The move was disclosed as P&G released financial results Tuesday for its latest fiscal year. The Cincinnati-based consumer products giant reported a $10.5 billion annual profit – up 49 percent from a year ago.

Annual sales dropped 8 percent to $65.3 billion during the fiscal year ended June 30. Organic sales – a closely watched metric that excludes the impact of foreign exchange and mergers and acquisitions – rose a modest 1 percent.

In the final quarter, P&G generated a $2 billion profit on $16.1 billion in sales.

Sales and core profit results beat Wall Street expectations.
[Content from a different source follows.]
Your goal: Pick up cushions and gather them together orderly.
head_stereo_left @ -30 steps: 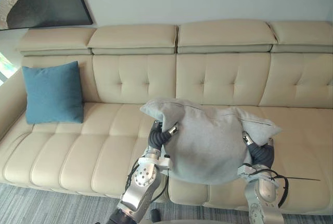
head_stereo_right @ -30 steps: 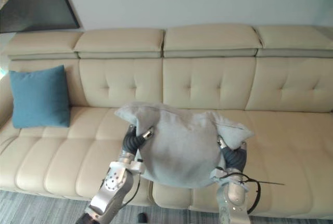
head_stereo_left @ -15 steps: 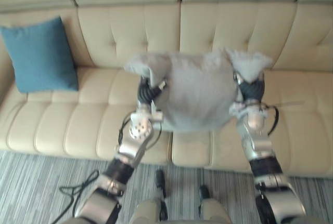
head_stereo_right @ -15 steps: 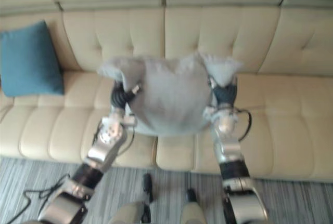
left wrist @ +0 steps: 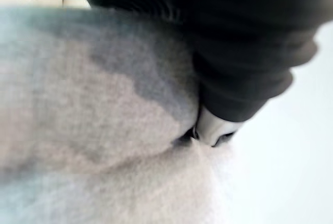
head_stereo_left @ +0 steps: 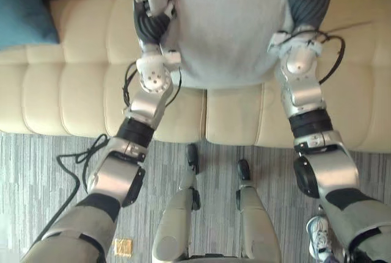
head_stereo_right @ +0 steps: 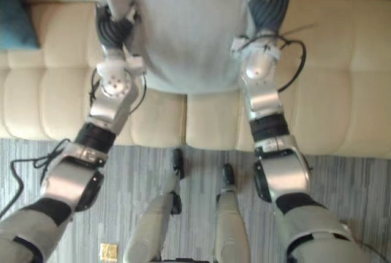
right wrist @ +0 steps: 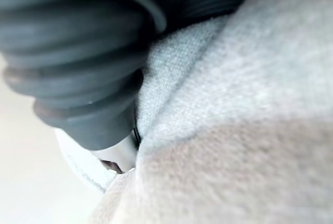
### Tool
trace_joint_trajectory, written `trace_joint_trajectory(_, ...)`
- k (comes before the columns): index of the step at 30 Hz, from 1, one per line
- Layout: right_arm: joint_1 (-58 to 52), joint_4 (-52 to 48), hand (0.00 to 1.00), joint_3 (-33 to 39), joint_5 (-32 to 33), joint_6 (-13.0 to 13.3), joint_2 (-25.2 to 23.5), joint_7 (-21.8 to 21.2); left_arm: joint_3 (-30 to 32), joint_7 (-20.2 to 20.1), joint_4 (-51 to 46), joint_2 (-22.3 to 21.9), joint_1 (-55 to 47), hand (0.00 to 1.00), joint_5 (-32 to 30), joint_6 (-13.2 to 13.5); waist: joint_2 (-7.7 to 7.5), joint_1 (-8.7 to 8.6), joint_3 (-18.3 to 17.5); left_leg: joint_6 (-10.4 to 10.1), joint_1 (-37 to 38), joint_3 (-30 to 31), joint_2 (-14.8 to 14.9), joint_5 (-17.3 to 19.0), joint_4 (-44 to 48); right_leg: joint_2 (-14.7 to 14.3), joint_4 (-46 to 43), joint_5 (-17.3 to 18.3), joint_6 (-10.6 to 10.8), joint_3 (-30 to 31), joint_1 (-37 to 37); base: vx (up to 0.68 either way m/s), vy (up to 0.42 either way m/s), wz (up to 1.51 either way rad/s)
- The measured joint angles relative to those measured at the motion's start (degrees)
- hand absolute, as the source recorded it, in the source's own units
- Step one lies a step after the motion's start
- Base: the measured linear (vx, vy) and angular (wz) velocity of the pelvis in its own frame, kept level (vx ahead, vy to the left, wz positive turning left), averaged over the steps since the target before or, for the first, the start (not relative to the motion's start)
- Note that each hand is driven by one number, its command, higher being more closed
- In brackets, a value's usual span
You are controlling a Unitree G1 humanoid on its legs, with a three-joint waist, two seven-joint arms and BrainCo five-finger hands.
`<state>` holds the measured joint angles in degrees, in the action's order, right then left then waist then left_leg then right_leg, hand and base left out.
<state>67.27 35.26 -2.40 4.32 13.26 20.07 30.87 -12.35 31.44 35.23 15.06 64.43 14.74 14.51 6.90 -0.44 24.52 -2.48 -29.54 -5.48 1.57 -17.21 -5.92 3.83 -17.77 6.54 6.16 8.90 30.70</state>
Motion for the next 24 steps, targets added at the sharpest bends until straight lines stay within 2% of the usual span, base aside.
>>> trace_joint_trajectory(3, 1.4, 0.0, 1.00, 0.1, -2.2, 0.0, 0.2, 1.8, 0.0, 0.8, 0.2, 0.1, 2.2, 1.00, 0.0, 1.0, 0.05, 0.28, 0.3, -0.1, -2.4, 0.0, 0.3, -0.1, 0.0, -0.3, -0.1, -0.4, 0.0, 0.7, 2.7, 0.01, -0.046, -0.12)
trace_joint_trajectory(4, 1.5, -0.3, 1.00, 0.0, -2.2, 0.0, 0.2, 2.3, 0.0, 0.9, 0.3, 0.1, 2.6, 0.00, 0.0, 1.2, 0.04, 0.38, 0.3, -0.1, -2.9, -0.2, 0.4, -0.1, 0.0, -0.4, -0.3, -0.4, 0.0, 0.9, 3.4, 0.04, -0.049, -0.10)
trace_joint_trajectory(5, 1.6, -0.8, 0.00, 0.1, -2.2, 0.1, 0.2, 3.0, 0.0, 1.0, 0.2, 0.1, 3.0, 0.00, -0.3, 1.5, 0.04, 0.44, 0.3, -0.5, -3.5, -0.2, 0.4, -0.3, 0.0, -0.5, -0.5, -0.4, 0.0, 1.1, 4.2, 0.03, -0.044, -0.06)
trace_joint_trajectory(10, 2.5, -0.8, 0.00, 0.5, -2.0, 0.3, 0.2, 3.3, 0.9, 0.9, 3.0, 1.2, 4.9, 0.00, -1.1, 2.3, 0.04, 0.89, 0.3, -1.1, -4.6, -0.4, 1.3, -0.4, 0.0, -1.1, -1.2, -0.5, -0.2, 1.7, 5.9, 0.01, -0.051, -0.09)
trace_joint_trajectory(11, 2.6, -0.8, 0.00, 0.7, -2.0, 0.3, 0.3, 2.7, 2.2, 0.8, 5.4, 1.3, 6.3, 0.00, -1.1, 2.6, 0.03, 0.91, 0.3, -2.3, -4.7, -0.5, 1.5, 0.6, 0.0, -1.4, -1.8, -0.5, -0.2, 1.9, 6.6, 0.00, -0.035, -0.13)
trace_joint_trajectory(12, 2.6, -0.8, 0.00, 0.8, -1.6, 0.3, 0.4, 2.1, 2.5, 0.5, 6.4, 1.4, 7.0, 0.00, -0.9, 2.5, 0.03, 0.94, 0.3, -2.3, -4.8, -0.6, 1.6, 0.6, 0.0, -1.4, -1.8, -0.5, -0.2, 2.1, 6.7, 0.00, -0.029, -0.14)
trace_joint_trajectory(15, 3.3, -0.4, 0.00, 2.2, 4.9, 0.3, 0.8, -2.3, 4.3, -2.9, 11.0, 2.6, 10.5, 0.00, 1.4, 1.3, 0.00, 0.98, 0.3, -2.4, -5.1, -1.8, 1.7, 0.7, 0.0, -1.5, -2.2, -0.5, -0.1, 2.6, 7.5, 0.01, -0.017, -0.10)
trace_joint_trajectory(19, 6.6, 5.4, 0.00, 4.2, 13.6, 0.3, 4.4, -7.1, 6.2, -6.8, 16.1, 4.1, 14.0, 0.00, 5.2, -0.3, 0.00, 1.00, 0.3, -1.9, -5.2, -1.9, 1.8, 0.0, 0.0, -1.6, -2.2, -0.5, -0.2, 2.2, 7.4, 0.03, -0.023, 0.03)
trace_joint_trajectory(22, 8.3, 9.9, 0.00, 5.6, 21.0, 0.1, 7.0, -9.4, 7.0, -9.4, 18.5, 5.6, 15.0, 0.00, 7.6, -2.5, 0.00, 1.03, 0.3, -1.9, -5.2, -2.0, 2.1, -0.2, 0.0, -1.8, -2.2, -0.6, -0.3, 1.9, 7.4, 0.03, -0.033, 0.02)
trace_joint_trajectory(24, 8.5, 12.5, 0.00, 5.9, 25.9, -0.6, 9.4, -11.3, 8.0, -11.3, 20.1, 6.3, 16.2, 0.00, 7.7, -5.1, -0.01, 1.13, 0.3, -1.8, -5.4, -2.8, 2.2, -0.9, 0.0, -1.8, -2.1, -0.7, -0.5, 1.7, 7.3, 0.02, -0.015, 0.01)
P&G shares hit a new 52-week high Tuesday of $87.15 before closing $86.76, up 35 cents or 0.4 percent. The stock is up 9.3 percent in 2016, but has been aided investors shift to "safety" stocks that have propelled shares in consumer staples in recent months.

Analysts said P&G enjoyed a solid quarter, but some were underwhelmed by the company's cautious sales forecast.

"We're not sure that the fiscal year 2017 outlook will be enough for P&G shares to hold on to their recent strength," wrote Barclays analyst Lauren Lieberman.

David Taylor, who became CEO Nov. 1 and chairman last month, pledged P&G's rebound will continue.

"We expect fiscal 2017 to mark another significant step toward our goal of balanced growth and value creation and total shareholder return in the top third of our competitive peer group," Taylor said.

Looking ahead, P&G forecast its organic sales would climb 2 percent, while total sales would notch a 1 percent increase. The company also predicted foreign exchange and minor brand divestitures would slightly ding sales growth by 1 percent. The company also said core earnings would increase mid-single digits.

The company's sales have ebbed in recent years amid a worldwide economic slowdown. Two-thirds of P&G's sales come from outside the United States.

Last year, P&G posted a $7 billion profit on sales of $76.3 billion. However, the company has restated it previous financial results to reflect its pending sale of one-third of its beauty business to New York-based Coty. Excluding those brands, P&G's profit was $7 billion on $70.7 billion in sales in the 2015 fiscal year.

P&G's pending beauty sale to Coty is the last major piece of a massive brand-shedding campaign unveiled in 2014. Two years ago, then-CEO A.G. Lafley announced P&G would shed 100 brands in a bid to simplify operations and jump-start sales growth. As part of that, P&G has sold off its Iams and other pet food businesses and Duracell batteries.